Calibrating the Compass

My approach to development so far had been to bench test the components and the code and then move them over into the car.  This meant that most of my testing and calibration was done outside the scope of the electrical and magnetic environment added by the cars components, such the DC permanent magnet drive motor, the steering servo (which also contains a PM motor) and the various magnetic-field-altering aspects of the car.  I quickly learned that all my carefully calibrated subsystems did not behave as I expected when I took the car outside for test runs.  In fact, the car seemed at times to have a mind of its own, steering wildly from side to side one minute, then seeming to driver rather well the next.  I had two culprits in mind; the GPS subsystem and the magnetic compass.  As it turns out, both needed work, and for different reasons than I first suspected.  This section will focus on the compass and what it took to get it operating correctly.

To be more precise, my car uses a 3 axis magnetometer, not a compass.  A compass is a magnetized needle that swings under influence of the earth's magnetic field until it aligns itself along the N/S lines of force.  The magnetometer in my car, however, contains three sensors that sense the relative strength of the magnetic field in three perpendicular axes; X, Y and Z.  The some of these three readings then form a vector that supposed to point in the direction as a compass needed.  However, how well this works depends on several things.  First, it assumes that all three magnetic sensors are all functionally equivalent and would all return the same reading if their positions in the device were interchanged.  However, due to manufacturing tolerances and variations, this is usually not true.  So, as a first step, we need some way to compensate for these differences.  Second, the big permanent magnet motor at the rear of the car does exert a distorting effect on the Earth's magnetic field, as do the other magnetic components in the car.

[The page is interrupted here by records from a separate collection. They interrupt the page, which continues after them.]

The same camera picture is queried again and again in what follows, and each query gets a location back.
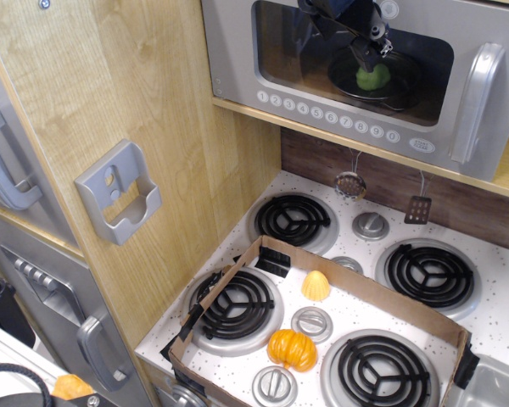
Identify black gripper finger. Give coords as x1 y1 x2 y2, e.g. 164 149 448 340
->
350 37 393 73

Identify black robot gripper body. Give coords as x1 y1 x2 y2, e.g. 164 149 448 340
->
298 0 390 41

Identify blue padded gripper finger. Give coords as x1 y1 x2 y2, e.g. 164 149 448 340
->
316 0 357 20

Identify silver toy microwave door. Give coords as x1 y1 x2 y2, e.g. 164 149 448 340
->
202 1 509 181

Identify green toy vegetable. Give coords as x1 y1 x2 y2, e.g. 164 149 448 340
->
355 64 391 91

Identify stainless steel pot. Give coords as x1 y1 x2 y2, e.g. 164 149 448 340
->
327 48 421 111

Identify round hanging strainer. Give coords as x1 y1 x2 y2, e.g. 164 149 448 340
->
334 171 366 201

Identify hanging toy spatula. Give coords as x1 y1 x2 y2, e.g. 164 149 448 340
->
404 196 432 225

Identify back silver stove knob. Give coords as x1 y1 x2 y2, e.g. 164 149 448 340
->
352 212 389 241

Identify silver stove knob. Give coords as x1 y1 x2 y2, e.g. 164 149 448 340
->
291 306 333 344
252 366 299 407
352 212 389 241

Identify back left black burner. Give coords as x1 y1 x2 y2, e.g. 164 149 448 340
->
246 192 339 255

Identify black burner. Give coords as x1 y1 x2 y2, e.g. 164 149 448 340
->
246 192 339 255
192 267 284 357
320 329 440 406
374 238 482 321

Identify small middle silver knob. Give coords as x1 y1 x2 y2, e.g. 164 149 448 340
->
332 256 364 275

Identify back right black burner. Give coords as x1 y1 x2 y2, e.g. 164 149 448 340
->
374 238 482 321

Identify centre silver stove knob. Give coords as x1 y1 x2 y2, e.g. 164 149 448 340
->
291 306 333 344

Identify front left black burner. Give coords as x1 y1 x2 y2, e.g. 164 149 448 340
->
192 267 284 357

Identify orange toy pumpkin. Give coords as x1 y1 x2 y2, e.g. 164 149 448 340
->
266 329 318 372

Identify front right black burner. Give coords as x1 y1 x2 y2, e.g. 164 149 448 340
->
320 329 440 406

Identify front silver stove knob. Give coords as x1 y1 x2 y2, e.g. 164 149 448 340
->
252 366 299 407

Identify silver toy sink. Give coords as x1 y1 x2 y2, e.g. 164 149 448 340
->
444 355 509 407

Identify brown cardboard barrier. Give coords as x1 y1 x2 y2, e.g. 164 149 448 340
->
161 237 475 406

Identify silver oven knob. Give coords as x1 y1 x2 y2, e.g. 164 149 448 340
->
172 385 207 407

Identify grey water dispenser panel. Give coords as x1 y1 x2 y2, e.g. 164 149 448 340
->
0 245 86 327

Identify black device at left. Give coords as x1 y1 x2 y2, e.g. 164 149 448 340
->
0 278 36 348

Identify orange toy at bottom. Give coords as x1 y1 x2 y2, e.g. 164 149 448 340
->
51 374 94 400

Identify grey wall phone holder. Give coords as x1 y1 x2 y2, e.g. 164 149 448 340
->
75 139 162 246

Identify lower grey fridge handle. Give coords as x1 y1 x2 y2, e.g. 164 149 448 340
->
76 315 127 392

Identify black braided cable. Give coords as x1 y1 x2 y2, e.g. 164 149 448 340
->
0 363 52 407

One easy way to visualize the effect of all these distortions is to spin the magnetometer around, for example, the Z axis while recording the values returned by the X and Y sensors.  I did this using my original HMC5883L magnetometer, then used Excel to display an X/Y point plot of the data.  If the magnetometer was properly calibrated, the result should have been a circle centered on the X/Y axes.  Instead, this is what I got:

As you can see, the circle is not centered on X and Y but is, instead, shifted down and to the left.  So, this started to explain some of my car's erratic behavior.  However, this data was gathered on my desktop with the HMC5883L magnetometer no where near the big PM motor in the car.  So, the next step was to perform the same check using the new magnetometer contained in the LSM303DLM chip in the Pololu MinIMU-9.  I was very curious to see what this test would show, as the car had seemed to perform worse once I replaced the HMC5883L with the MinIMU-9 and had gone to all the trouble of adding in the complex code needed to perform tilt compensation.  The result was more surprising than I expected:

As the plot shows, the origin was outside the circle formed by the X/Y readings!  So, it was instantly clear why car performed worse with this new magnetometer.  In thinking about the graph, I realized that my car's motor was located to the left rear of the car, so it seems quite likely that this explains the distortion.  Fortunately, the fix is rather easy, I simply calculate the offset from the origin and subtract it from the readings before performing the trigonometric math needed to compute the compass heading.